#### TO DO:
If a line in the material below has the word "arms", copy it.

#### DATA EXCERPT:
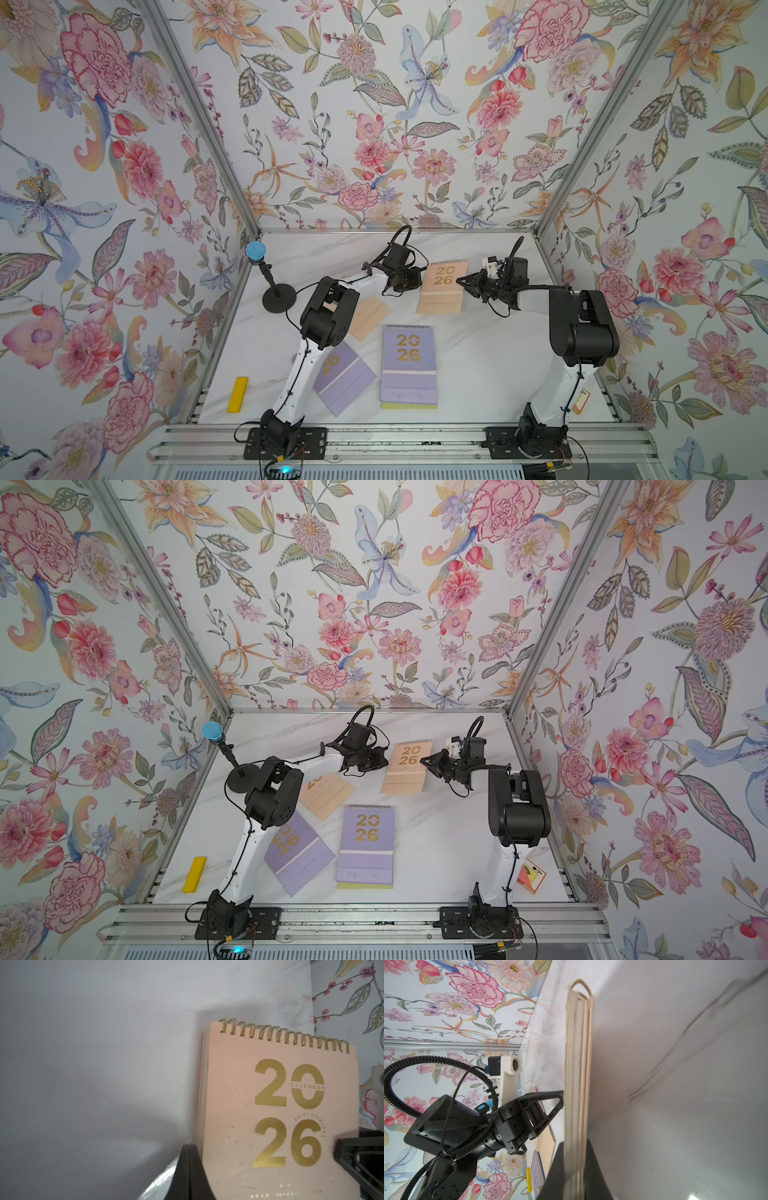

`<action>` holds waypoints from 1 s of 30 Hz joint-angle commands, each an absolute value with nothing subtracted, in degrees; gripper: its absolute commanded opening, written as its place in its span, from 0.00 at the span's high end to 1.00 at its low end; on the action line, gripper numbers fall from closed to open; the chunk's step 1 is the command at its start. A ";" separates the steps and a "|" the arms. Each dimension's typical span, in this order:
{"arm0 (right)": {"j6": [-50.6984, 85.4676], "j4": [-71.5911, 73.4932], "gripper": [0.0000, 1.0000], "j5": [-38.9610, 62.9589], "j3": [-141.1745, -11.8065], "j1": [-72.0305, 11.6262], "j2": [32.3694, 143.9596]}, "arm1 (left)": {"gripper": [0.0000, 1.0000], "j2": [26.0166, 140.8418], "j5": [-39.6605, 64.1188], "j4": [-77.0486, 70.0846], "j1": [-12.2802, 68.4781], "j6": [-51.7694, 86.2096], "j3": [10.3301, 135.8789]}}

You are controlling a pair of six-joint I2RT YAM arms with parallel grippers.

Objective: Stack the calendars
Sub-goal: Pick up the calendar at the center of the board, then place the calendar at the calendar.

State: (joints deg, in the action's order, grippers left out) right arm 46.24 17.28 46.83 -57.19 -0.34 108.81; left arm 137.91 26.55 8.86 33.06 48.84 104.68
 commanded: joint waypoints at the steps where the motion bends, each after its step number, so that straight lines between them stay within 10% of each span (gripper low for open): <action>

#### EXPECTED ANSWER:
`<action>` holds waypoints from 1 s of 30 Hz joint-angle commands, each an absolute value with nothing subtracted, in degrees; gripper: its absolute commanded opening, written as its place in its span, from 0.00 at the span's high end to 1.00 at its low end; on the action line, gripper numbers fall from closed to open; the chunk's step 1 is the command at its start. A ";" separates the steps and a "|" the arms. Each dimension's typical span, in this order:
You are controlling a pair of six-joint I2RT YAM arms with parallel grippers.

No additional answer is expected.